Textile Mill

I’ll bite the bullet and say what everyone’s thinking: I’m sick of this new age parenting crap. I can’t deal with these crunchy granola moms who indulge their toddler’s every desire, whim, and tantrum. I’m tired of the people who think being a parent means it’s your job to entertain your children from dawn until dusk. What happened to the days of kicking our kids outside to play, and letting them back in at dinner time?

We’re raising a generation of soft, needy, entitled brats, and that’s why I’m raising my kids the old fashioned way: no cell phones, no video games, and a job in the nearest textile mill as soon as they hit seven.

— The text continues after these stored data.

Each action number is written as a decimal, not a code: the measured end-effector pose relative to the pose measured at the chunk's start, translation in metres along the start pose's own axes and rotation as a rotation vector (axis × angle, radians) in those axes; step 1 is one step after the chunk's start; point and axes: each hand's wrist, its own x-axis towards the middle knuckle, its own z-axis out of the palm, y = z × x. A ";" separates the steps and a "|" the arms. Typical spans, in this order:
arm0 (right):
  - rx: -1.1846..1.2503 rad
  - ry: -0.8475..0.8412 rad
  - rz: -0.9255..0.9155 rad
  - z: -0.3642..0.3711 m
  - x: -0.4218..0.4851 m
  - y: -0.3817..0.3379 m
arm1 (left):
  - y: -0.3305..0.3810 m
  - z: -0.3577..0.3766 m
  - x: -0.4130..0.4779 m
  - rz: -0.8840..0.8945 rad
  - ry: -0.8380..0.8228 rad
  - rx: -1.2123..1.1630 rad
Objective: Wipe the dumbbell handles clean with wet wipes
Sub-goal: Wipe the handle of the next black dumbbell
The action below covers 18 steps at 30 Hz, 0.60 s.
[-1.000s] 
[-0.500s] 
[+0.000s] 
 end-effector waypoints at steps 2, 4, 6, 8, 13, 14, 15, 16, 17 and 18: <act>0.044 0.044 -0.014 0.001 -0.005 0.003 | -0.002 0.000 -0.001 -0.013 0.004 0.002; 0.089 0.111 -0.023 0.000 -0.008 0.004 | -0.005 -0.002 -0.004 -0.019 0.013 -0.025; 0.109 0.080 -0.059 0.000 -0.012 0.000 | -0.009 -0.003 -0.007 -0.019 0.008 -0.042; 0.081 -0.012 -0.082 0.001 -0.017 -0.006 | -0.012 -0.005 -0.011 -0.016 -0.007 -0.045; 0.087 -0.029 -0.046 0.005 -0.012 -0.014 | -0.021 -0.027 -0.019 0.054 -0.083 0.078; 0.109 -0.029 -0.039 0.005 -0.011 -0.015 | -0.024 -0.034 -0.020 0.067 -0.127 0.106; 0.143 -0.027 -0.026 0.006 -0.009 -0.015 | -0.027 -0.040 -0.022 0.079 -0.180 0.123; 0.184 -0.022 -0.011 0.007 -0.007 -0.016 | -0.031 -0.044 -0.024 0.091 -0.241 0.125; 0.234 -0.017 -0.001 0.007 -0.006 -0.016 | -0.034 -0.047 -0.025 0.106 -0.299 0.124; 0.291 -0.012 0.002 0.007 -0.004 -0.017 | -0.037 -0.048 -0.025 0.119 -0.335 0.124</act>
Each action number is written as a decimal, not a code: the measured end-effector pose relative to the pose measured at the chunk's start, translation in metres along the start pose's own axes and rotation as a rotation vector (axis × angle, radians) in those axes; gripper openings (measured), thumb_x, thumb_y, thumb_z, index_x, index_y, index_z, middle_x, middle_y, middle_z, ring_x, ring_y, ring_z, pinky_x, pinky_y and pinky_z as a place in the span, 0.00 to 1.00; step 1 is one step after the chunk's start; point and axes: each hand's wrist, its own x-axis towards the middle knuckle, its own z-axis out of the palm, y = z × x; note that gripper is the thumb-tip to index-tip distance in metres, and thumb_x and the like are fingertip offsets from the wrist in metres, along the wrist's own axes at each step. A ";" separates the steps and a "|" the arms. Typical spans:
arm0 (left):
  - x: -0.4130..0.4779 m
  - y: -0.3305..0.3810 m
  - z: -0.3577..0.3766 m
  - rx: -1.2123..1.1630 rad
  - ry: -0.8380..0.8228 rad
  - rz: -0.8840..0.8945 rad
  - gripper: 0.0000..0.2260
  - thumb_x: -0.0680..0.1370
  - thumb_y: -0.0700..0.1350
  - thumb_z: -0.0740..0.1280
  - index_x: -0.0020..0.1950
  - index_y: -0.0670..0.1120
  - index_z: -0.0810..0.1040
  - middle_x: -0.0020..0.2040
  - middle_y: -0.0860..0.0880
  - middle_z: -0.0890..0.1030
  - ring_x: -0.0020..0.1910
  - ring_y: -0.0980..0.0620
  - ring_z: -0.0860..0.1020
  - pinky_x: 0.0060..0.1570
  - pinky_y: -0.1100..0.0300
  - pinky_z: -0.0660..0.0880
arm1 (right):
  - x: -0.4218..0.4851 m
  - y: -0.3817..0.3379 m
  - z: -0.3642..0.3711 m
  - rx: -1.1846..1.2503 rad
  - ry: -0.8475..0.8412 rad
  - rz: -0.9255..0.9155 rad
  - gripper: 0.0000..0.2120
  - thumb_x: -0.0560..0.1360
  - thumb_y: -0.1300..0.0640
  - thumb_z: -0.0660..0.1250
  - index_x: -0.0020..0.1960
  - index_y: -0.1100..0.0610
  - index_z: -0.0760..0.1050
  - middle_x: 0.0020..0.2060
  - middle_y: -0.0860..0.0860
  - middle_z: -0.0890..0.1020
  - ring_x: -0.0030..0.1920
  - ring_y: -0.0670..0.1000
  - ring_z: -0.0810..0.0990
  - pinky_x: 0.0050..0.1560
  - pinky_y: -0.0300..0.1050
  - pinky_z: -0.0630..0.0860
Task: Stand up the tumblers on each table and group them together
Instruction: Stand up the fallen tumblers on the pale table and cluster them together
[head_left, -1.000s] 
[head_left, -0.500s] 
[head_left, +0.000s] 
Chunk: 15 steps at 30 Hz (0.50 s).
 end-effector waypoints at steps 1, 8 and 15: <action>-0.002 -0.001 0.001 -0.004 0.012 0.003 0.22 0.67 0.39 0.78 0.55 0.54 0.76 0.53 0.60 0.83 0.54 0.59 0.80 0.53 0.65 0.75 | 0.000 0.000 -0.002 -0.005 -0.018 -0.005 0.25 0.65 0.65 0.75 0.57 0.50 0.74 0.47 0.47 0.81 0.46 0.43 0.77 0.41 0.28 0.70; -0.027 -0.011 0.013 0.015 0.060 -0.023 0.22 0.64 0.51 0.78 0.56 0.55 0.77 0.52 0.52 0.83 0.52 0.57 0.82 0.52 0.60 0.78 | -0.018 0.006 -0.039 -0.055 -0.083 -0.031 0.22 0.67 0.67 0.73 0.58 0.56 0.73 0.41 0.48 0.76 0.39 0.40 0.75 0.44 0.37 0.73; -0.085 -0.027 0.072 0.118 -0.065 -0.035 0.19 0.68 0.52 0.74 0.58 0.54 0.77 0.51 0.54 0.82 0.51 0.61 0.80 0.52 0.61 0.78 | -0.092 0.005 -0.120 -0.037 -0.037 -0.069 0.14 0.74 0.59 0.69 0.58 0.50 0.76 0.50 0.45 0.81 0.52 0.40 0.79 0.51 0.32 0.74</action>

My kids will know the feeling of the earth beneath their feet, a scrape on their knee from riding a bike, and a full day’s worth of backbreaking work at a loom or a warp. What kind of parent would I be if I let little things like peer pressure, modern media, and child labor laws interfere with how I choose to parent? Sorry if singeing the fibers off a cotton blend isn’t “en vogue;” it worked in 1852, and it’ll work in 2016.

People often ask me things like “How will they know who ‘Dora the Explorer’ is?” and “How much can a game of Mario Kart hurt?” and “Don’t you think 73 hours of work per week in a sweltering fabrication room is a little excessive?” And to them I say, I don’t tell you how to raise your children, don’t tell me how to raise mine. I honestly do not care if they know who “Fifth Harmony” is; they will know the sweet harmony of 600 cotton gins pattering away in strictly enforced silence.

Every time I see some spoiled brat throwing a fit over wanting the newest iPhone, I’m grateful that I made the decision to restrict sugar intake, be their parent and not their friend, and send them off to earn their keep at a Lowell Mills boarding home type situation. They’re even learning valuable communication skills by organizing labor strikes.

Some days, I wish we lived in a world where kids didn’t even have the option of shouldering the burdens presented by modern technology. It honestly makes me wish for a simpler time, when dirt under your nails wasn’t a bad thing, and the average family lost half their young children to communicable diseases.

I do have my soft spots though, like any parent: I let them play Mancala for a half hour every week. Everyone has to have a little extra fun now and then!